Acquired brain injury
Brain injury in childhood has many different causes. If the brain injury occurs after birth, it is known as an acquired brain injury (ABI).
Acquired brain injuries can be caused by infections around the brain, strokes or events causing a lack of oxygen to the brain.
ABI also includes traumatic brain injuries (TBI) that happen after a head knock from falls or traffic accidents.
Brain injury can affect a child’s senses, movement, eating and swallowing. It can also impact concentration, attention, memory, speech, language, behaviour and emotions.
Some children will have temporary symptoms while others are permanent. Symptoms can range from mild to severe, depending on the severity of the injury.
Each child's recovery is unique. Learning to live with an ABI can be a long and difficult process, which is why ongoing research aims to improve the lives of children who have sustained an ABI.
Who does it affect?
Who does it affect?
- TBI occurs very frequently with around 600 to 1,600 traumatic brain injuries a year for every 100,000 children.
- Almost one in every 100 children in Australia is treated in emergency departments every year for traumatic brain injury.
- Traumatic brain injury is the leading cause of acquired disability and death for children in high-income countries such as Australia.
- Stroke occurs at high rates in young children.
- More than 3,000 children attend The Royal Children’s Hospital with TBI every year – some need a CT scan to rule out serious injury.
Our acquired brain injury research
Our acquired brain injury research
Our group, including researchers, service providers and educators, aims to share knowledge about interventions and outcomes for children with ABI.

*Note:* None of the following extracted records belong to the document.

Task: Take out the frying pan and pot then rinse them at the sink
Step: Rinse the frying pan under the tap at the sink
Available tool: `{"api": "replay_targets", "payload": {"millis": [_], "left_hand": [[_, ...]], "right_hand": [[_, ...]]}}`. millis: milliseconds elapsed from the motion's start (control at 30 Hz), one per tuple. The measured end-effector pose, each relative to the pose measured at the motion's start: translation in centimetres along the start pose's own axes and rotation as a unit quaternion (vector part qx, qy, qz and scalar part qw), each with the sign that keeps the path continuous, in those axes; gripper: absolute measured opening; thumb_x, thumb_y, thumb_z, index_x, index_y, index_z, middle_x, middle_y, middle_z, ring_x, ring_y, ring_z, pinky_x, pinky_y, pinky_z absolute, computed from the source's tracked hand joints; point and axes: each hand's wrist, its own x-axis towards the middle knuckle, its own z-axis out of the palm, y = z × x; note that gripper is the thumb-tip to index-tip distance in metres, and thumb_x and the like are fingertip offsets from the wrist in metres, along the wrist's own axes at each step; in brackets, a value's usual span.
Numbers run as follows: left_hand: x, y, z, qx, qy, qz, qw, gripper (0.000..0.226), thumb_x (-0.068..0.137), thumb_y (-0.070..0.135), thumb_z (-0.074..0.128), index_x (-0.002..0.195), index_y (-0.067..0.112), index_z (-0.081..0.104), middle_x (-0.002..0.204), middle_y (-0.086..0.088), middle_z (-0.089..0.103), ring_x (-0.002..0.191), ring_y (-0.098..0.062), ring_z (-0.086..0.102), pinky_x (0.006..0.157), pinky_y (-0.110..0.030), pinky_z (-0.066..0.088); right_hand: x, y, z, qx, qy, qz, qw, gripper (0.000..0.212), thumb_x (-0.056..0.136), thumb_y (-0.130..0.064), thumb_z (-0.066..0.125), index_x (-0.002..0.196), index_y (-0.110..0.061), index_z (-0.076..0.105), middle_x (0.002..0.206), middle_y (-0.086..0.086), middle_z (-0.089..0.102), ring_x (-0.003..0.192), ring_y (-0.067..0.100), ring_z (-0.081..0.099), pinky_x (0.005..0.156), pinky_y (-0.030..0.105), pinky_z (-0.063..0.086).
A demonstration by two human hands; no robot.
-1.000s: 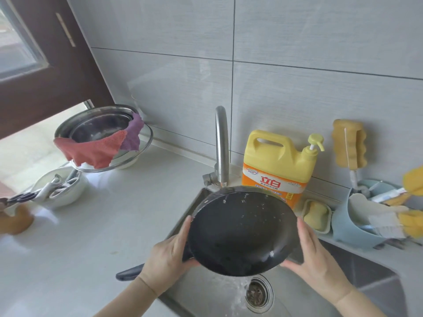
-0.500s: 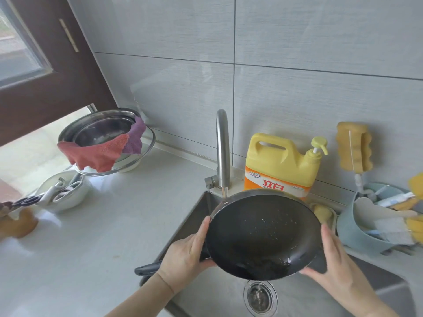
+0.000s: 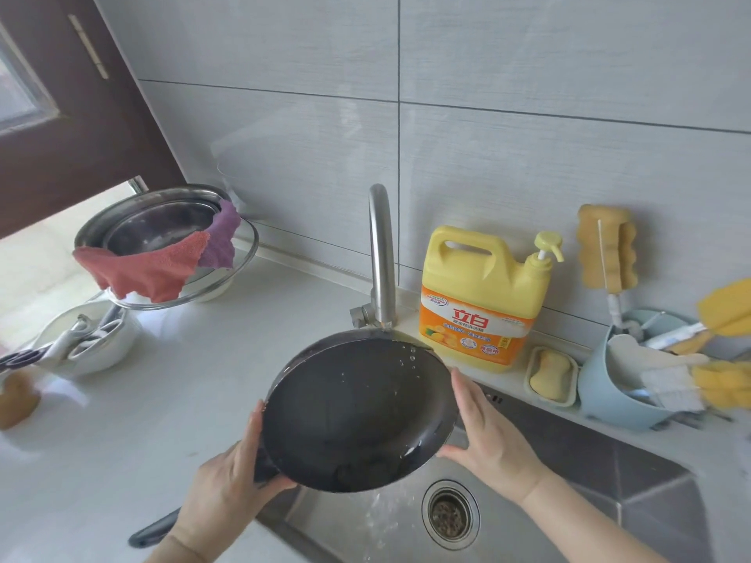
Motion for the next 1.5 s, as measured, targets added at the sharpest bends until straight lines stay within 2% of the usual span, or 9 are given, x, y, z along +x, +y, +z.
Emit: {"api": "replay_targets", "payload": {"millis": [267,567,700,833,967,1067,1133,1300,1500], "left_hand": [[2.2,3.0,1.7,0.001,-0.029,0.022,0.999,0.101,0.08,0.075,0.044,0.155,0.017,0.009,0.077,0.0,0.072,0.048,-0.019,0.063,0.034,-0.024,0.041],[6.6,9.3,5.0,-0.065,-0.043,0.091,0.993,0.105,0.082,0.061,0.056,0.155,0.012,-0.001,0.088,0.001,0.071,0.071,-0.013,0.067,0.046,-0.022,0.048],[7.5,12.1,5.7,-0.056,-0.028,0.134,0.989,0.118,0.07,0.052,0.079,0.154,0.011,0.007,0.083,0.002,0.069,0.062,-0.013,0.064,0.043,-0.021,0.043],[7.6,13.4,6.4,-0.036,-0.019,0.175,0.984,0.136,0.059,0.049,0.089,0.155,0.012,0.0,0.075,0.004,0.066,0.058,-0.01,0.062,0.043,-0.02,0.041],[7.4,13.1,6.3,-0.031,-0.005,0.183,0.983,0.139,0.054,0.049,0.091,0.155,0.011,0.003,0.074,0.006,0.066,0.057,-0.007,0.061,0.045,-0.015,0.04],[6.8,11.9,6.0,-0.034,-0.015,0.176,0.984,0.14,0.056,0.05,0.09,0.155,0.012,-0.002,0.077,0.005,0.067,0.058,-0.007,0.06,0.045,-0.015,0.039],[6.3,10.5,5.8,-0.042,-0.015,0.161,0.986,0.139,0.058,0.049,0.089,0.155,0.013,-0.003,0.078,0.005,0.066,0.06,-0.008,0.061,0.045,-0.016,0.04],[4.5,6.9,3.8,-0.047,-0.031,0.084,0.995,0.126,0.066,0.059,0.074,0.155,0.014,-0.002,0.075,0.006,0.068,0.057,-0.008,0.061,0.045,-0.016,0.04],[1.6,2.9,1.3,-0.044,-0.026,-0.004,0.999,0.108,0.075,0.069,0.051,0.156,0.018,0.0,0.075,0.003,0.068,0.047,-0.017,0.058,0.038,-0.021,0.038]], "right_hand": [[-3.1,2.2,-2.1,-0.009,0.046,0.028,0.998,0.129,0.062,-0.048,0.079,0.155,-0.016,-0.004,0.162,-0.004,0.007,0.145,0.015,0.023,0.114,0.015,0.012],[-9.2,5.7,-7.0,-0.08,0.153,0.12,0.978,0.1,0.084,-0.078,0.032,0.155,-0.014,0.001,0.14,0.023,0.035,0.117,0.033,0.049,0.087,0.033,0.048],[-11.5,6.4,-9.0,-0.108,0.157,0.176,0.966,0.104,0.081,-0.083,0.03,0.155,-0.017,0.0,0.138,0.028,0.041,0.115,0.034,0.05,0.061,0.052,0.056],[-12.3,6.6,-10.1,-0.103,0.185,0.18,0.961,0.106,0.078,-0.085,0.033,0.155,-0.021,-0.003,0.15,0.013,0.034,0.114,0.031,0.043,0.083,0.039,0.055],[-12.0,6.3,-9.7,-0.091,0.14,0.223,0.96,0.136,0.052,-0.049,0.08,0.155,-0.026,-0.006,0.134,0.032,0.048,0.102,0.049,0.063,0.07,0.044,0.057],[-10.9,6.0,-9.2,-0.106,0.145,0.203,0.963,0.111,0.077,-0.071,0.057,0.156,-0.011,0.006,0.139,0.023,0.044,0.11,0.04,0.059,0.059,0.046,0.057],[-10.1,5.8,-8.3,-0.122,0.152,0.15,0.969,0.102,0.083,-0.079,0.032,0.155,-0.01,0.008,0.137,0.022,0.039,0.113,0.033,0.055,0.071,0.035,0.055],[-7.5,4.5,-5.2,-0.054,0.115,0.129,0.983,0.127,0.062,-0.056,0.074,0.156,-0.017,-0.003,0.142,0.02,0.034,0.126,0.029,0.04,0.106,0.027,0.026],[-3.8,1.6,-2.6,-0.012,0.081,0.059,0.995,0.118,0.071,-0.061,0.068,0.155,-0.016,-0.002,0.148,0.015,0.029,0.145,0.014,0.019,0.114,0.015,0.012]]}}
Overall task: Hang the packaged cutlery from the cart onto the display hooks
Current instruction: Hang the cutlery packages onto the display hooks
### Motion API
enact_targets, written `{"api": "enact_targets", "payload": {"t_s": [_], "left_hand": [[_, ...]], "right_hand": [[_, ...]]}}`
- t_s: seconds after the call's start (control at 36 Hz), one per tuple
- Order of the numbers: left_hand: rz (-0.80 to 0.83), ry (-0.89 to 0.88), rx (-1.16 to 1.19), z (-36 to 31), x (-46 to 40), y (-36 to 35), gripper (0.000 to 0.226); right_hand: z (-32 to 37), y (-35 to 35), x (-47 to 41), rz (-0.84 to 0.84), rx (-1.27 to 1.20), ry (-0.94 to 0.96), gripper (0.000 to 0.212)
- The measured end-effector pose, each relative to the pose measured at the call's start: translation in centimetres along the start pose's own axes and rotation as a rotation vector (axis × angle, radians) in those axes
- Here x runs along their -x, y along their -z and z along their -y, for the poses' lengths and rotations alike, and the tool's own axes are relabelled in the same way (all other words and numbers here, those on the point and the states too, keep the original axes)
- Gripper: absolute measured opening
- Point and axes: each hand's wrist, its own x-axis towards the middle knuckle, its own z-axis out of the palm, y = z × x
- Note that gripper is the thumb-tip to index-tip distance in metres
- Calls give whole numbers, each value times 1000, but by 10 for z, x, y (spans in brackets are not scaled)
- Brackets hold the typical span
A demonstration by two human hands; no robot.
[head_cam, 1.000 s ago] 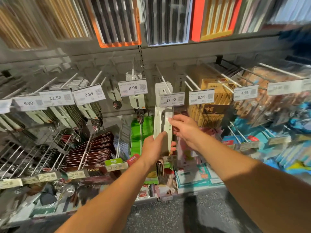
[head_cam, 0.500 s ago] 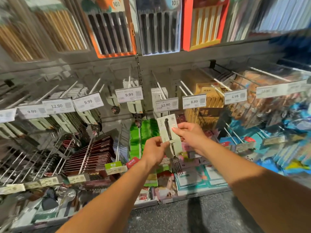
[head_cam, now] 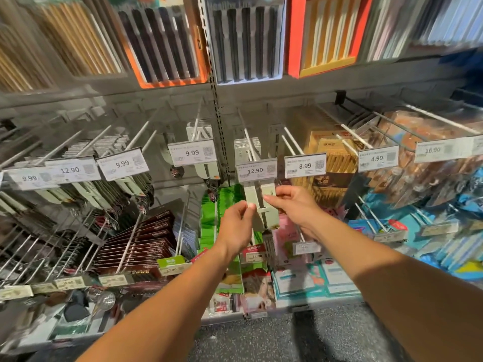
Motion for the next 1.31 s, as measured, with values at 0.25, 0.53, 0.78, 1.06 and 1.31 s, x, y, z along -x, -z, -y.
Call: {"api": "enact_targets", "payload": {"t_s": [0.25, 0.53, 0.78, 1.06, 1.31], "left_hand": [[-45, -17, 29, 3, -7, 5, 40], [-92, -49, -91, -6, -6, 5, 44], [-73, -76, -132, -4, -4, 10, 40], [-67, -13, -147, -8, -15, 10, 43], [-99, 69, -240, -15, -45, 8, 42]], "right_hand": [[9, -8, -1, -41, -47, -13, 32], [7, -13, -5, -77, -41, -24, 31], [2, -12, -2, -19, -49, -46, 39], [-3, -13, -9, -70, -6, -78, 30], [1, -20, -6, -62, 216, 60, 9]]}}
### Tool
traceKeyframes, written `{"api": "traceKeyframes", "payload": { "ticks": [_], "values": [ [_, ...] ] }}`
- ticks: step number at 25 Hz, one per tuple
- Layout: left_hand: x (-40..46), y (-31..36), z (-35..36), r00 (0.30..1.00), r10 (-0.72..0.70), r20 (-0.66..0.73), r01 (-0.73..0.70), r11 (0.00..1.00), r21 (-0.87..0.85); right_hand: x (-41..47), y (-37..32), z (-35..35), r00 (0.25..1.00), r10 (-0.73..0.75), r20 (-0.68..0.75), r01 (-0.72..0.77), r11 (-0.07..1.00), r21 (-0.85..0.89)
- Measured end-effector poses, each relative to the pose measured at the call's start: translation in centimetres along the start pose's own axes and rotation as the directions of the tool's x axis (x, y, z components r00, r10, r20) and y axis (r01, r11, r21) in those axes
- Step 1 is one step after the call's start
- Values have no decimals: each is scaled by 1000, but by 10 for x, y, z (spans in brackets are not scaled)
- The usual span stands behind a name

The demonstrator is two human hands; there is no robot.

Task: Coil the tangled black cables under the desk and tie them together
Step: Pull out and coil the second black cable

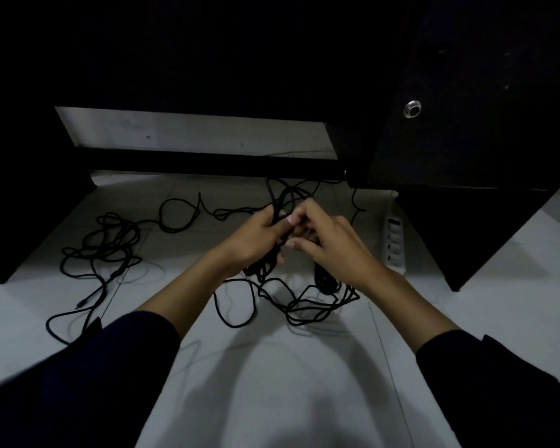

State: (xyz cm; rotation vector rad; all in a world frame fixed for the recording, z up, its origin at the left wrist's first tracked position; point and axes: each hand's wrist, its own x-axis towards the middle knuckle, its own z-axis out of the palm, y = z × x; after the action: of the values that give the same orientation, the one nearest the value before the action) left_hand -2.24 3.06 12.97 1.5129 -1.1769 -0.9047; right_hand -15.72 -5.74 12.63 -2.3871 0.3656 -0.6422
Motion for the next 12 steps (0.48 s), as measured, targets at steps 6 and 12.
{"api": "traceKeyframes", "payload": {
  "ticks": [6, 12],
  "values": [
    [0, 1, -8, 999, -51, 19, 48, 992, 119, 2, 12, -8, 995, 59, -82, -62, 998, -31],
    [-10, 7, -21, 993, -108, 54, 98, 983, 155, -5, 32, -18, 993, 67, -101, -77, 993, -93]
  ]
}}
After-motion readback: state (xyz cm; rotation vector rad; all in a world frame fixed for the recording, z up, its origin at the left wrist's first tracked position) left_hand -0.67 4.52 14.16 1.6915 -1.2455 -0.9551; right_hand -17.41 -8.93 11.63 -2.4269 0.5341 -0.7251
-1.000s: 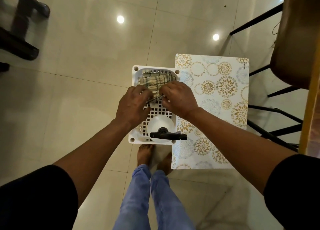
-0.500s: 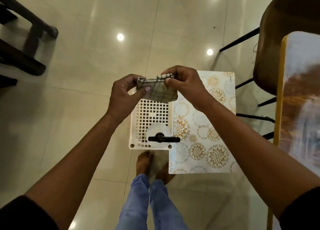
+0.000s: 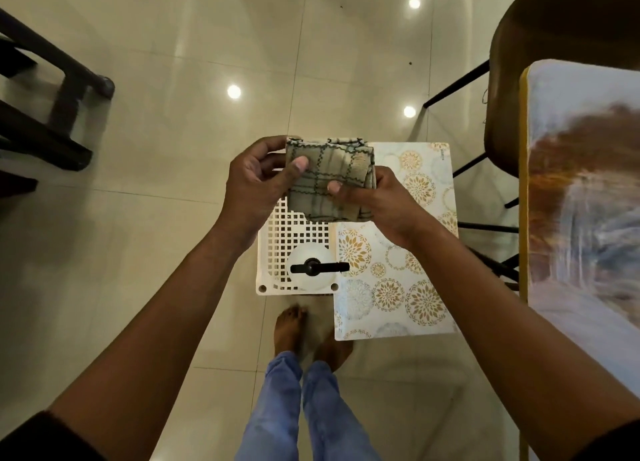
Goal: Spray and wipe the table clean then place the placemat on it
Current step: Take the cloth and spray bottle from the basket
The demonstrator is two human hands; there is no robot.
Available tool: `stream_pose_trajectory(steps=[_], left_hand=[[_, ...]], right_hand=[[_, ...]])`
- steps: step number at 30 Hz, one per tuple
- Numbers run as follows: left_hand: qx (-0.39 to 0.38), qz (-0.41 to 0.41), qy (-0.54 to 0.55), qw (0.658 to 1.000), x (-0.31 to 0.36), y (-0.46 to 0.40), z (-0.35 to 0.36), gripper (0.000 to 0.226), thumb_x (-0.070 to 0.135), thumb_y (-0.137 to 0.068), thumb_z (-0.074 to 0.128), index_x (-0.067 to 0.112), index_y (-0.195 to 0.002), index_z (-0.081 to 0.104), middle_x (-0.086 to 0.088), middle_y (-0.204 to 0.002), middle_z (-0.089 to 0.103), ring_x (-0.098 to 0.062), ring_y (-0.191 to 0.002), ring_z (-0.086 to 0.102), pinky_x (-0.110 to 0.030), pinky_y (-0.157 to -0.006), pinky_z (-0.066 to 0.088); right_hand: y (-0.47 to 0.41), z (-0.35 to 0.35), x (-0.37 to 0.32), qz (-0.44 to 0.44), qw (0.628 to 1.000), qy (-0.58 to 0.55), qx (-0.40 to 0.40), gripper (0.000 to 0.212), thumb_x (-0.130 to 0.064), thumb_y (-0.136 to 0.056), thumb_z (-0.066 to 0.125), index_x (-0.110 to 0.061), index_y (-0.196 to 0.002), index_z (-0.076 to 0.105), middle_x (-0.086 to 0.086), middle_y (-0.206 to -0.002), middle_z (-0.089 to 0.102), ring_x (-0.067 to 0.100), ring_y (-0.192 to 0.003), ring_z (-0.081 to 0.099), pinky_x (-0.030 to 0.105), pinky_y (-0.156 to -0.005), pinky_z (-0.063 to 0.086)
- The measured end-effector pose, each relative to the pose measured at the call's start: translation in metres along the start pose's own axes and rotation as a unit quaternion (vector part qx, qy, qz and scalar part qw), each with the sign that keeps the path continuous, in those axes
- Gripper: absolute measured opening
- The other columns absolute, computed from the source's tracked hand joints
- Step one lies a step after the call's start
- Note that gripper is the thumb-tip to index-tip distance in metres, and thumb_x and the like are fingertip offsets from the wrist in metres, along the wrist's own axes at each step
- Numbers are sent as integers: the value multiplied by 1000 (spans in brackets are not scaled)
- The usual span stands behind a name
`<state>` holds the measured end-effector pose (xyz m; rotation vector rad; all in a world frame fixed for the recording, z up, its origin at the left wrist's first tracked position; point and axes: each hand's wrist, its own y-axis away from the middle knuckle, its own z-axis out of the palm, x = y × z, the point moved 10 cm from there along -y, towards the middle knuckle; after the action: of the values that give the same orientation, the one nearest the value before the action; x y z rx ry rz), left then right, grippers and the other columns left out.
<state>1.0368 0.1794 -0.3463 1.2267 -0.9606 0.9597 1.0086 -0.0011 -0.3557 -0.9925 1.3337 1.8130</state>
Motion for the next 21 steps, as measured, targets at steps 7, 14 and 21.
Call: stream_pose_trajectory(steps=[7, 14, 21], left_hand=[[-112, -70, -223, 966, -100, 42, -20, 65, -17, -90, 50, 37, -118, 73, 13, -125, 77, -10, -126, 67, -52, -109, 54], [-242, -62, -295, 922, -151, 79, 2, 72, 29, -91, 85, 47, -152, 53, 29, -161, 46, -3, -163, 15, -31, -127, 20], [-201, -3, -274, 940, -160, 70, 21, 72, 58, -81, 86, 39, -146, 63, 23, -153, 58, -5, -160, 28, -44, -130, 31]], right_hand=[[18, -50, 45, 18, 991, 4, 133, 35, -3, -92, 72, -2, -127, 69, 10, -117, 76, 24, -107, 74, 40, -89, 61], [29, -64, 88, 43, 985, 3, 166, 35, -2, -94, 70, -4, -128, 69, 4, -116, 77, 21, -106, 75, 36, -85, 62], [29, -59, 111, 52, 985, -4, 166, 33, -1, -94, 70, -3, -127, 69, 8, -116, 77, 24, -107, 75, 43, -90, 62]])
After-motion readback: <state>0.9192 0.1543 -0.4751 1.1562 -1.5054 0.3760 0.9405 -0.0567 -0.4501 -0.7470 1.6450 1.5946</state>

Studies on ABI are investigating areas including mental health, parent and child-based interventions, social function and long-term outcomes.
Our research into long term outcomes after a traumatic brain injury has been running for over 20 years. We are combining all our research to date with research from other hospital sites across Australia and New Zealand to help us identify trajectories of recovery across the lifespan as well as risk, resilience and protective factors, to inform intervention strategies.
Concussion accounts for most mild traumatic brain injuries. Our research aims to improve the management of child concussion, detect those at risk for delayed recovery and develop treatments. We are investigating whether individualised treatment (which includes education, and physiotherapy and psychology) improves outcome and recovery time following a concussion.
We are also examining whether we can use a finger-prick blood test to help identify which children are at increased risk of prolonged concussion symptoms. This will allow us to commence treatment with these children early.
Childhood stroke affects 100-300 children and up to 5,000 newborns every year in Australia. Our childhood stroke research team have developed guidelines to improve the time it takes for stroke to be diagnosed and best practice for rehabilitation following stroke.
Impacts of our research
Impacts of our research
- We collaborated with Canadian researchers to find that blood samples can help gauge the severity of a TBI. The study found a protein can identify which children will recover well and who has the highest risk of ongoing problems requiring treatment, rehabilitation and support. Ongoing research is searching for other indicators.
- Our clinical practices guideline for managing communication and swallowing disorders after moderate-to-severe TBI ensures children receive the best care.
- We created Australia and New Zealand’s first set of clinical guidelines for children’s head injuries, which helps to ensure consistent care is provided in different emergency departments and helps identify TBI in children with seemingly mild injuries.
- An assessment and rehabilitation platform for children with movement disorders and ABI that we co-developed helps healthcare professionals conduct more efficient and accurate assessments, including remotely, to inform the best rehabilitation.
- Our long-term studies with TBI are continued through projects that focus on social and behavioural difficulties, plus family and child-based interventions, to improve quality of life and function.
- We developed Australia’s first clinical guidelines to improve the diagnosis and acute management of children who have a stroke. These aim to minimise brain injury and improve recovery.
Our vision
Our vision
Our vision is better diagnosis, management and treatment of brain injury, enabling improved recovery and fewer impacts on the brains and lives of affected children.
Where to next?
Where to next?
Current research is focused on interventions to improve mental health outcomes and quality of life after ABI. We are working with families with lived experience to help improve our models of care.